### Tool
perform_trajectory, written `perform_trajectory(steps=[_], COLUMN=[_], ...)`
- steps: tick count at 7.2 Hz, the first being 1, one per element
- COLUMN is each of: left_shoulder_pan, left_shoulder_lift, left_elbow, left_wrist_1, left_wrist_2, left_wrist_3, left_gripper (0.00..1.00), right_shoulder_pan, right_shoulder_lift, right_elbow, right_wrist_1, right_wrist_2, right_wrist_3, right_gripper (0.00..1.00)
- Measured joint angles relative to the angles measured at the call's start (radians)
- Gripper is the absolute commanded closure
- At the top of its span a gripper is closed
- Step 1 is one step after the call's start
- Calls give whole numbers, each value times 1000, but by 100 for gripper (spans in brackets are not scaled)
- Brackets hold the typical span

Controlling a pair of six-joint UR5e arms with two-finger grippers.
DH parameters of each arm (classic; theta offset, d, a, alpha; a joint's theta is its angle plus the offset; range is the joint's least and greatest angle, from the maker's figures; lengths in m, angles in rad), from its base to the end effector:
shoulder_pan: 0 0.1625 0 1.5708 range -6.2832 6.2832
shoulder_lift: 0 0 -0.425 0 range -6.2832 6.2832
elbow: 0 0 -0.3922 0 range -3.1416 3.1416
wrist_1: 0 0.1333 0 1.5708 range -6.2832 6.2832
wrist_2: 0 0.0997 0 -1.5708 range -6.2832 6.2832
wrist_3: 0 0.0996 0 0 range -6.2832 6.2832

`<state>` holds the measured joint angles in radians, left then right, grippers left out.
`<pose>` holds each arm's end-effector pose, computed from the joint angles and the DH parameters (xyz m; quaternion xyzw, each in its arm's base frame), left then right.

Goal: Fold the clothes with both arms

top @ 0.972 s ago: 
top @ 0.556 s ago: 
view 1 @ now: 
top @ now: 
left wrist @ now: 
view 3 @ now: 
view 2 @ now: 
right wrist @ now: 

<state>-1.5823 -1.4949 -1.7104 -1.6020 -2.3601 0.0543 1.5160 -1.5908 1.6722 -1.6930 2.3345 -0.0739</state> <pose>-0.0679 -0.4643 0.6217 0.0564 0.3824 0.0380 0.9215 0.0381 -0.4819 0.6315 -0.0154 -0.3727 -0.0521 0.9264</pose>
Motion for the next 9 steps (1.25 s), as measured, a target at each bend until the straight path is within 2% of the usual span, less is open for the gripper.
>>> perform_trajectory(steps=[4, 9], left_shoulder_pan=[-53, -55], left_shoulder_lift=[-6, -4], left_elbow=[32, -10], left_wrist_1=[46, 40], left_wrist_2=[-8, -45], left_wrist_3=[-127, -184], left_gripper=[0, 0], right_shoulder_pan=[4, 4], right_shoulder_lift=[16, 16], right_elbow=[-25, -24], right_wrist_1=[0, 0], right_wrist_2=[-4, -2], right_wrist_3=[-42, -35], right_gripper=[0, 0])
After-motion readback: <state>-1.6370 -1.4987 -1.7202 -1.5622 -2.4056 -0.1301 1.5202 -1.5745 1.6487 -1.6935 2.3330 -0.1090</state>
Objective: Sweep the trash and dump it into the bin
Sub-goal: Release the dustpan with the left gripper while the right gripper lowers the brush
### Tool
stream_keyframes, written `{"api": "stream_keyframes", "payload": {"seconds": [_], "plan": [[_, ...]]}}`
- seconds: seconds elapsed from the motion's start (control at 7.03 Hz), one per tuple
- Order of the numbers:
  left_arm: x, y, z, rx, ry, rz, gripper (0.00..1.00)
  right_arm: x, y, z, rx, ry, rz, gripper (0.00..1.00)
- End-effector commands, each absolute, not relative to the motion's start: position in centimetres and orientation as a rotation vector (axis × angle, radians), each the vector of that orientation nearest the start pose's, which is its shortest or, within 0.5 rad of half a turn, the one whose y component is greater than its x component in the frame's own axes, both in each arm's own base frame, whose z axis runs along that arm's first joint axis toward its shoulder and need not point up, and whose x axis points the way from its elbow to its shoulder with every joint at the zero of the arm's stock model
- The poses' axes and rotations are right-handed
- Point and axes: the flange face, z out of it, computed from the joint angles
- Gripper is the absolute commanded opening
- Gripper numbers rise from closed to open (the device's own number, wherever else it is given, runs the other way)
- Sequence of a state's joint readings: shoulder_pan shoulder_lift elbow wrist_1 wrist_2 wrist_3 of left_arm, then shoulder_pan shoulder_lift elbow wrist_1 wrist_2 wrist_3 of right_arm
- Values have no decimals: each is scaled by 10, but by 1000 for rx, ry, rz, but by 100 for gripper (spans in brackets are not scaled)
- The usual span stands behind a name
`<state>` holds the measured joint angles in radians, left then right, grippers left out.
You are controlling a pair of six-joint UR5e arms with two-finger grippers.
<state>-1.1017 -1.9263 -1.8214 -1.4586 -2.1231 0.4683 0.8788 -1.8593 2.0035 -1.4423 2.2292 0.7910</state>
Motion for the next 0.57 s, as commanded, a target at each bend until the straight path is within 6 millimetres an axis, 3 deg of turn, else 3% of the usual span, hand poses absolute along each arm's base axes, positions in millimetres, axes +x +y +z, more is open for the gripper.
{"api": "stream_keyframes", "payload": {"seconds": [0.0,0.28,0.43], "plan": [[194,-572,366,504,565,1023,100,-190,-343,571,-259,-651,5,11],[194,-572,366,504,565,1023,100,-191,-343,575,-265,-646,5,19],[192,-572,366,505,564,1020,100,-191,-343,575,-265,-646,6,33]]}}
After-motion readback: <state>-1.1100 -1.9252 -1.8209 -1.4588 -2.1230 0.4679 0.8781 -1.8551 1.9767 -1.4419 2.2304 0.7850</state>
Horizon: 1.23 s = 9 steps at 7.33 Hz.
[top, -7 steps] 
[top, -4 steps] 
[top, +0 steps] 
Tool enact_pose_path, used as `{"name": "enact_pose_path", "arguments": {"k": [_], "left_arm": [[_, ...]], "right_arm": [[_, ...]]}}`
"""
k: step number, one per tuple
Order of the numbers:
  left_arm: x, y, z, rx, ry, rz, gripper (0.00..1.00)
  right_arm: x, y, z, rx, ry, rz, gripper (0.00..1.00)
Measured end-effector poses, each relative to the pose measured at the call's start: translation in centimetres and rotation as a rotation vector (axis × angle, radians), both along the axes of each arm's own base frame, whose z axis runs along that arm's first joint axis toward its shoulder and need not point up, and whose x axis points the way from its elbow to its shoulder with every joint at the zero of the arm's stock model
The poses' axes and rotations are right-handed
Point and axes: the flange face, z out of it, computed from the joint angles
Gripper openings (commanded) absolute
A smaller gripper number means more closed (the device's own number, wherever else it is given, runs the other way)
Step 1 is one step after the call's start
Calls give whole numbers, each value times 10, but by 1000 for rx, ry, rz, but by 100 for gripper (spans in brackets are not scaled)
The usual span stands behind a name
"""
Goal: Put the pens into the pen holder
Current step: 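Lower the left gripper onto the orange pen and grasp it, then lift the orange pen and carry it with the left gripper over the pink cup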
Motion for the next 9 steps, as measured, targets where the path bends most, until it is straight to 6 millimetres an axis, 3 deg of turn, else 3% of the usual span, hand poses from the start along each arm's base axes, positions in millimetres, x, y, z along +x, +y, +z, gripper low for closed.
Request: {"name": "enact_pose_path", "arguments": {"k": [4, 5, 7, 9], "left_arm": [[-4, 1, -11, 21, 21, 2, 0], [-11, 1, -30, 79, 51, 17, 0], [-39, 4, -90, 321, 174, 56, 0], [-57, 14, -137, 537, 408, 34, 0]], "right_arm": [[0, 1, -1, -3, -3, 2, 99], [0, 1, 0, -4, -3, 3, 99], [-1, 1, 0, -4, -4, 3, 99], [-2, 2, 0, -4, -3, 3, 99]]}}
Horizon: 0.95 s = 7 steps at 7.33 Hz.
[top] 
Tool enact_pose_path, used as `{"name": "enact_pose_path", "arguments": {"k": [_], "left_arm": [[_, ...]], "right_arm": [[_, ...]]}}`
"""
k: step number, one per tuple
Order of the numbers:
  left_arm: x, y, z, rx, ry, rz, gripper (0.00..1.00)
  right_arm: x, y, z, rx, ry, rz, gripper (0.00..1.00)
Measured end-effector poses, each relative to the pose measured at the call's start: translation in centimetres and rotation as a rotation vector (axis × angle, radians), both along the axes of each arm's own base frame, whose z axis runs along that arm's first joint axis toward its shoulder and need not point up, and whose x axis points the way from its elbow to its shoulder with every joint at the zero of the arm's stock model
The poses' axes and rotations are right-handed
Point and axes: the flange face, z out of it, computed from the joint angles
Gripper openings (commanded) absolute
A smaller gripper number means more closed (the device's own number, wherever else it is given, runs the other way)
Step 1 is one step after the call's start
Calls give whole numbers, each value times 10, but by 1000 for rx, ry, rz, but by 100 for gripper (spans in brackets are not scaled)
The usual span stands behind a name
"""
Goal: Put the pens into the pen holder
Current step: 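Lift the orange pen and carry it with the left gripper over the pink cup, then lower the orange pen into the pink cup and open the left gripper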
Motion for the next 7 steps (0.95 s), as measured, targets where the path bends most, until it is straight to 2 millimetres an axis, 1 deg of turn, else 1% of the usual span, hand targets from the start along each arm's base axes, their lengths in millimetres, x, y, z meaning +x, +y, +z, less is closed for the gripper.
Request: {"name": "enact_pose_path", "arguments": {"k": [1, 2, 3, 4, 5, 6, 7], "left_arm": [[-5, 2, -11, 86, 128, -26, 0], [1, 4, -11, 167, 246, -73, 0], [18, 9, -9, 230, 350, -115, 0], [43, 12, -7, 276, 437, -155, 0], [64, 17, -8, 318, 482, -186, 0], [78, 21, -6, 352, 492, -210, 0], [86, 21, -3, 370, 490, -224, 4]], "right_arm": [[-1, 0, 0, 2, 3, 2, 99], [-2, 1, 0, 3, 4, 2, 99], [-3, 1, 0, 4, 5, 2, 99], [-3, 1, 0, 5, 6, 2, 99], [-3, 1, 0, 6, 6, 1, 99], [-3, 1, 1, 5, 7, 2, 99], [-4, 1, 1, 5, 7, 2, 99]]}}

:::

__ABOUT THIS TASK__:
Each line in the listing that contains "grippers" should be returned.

__SOLUTION TO THE PROBLEM__:
Controlling a pair of six-joint UR5e arms with two-finger grippers.
`<state>` holds the measured joint angles in radians, left then right, grippers left out.
`<state>` holds the measured joint angles in radians, left then right, grippers left out.
You are controlling a pair of six-joint UR5e arms with two-finger grippers.

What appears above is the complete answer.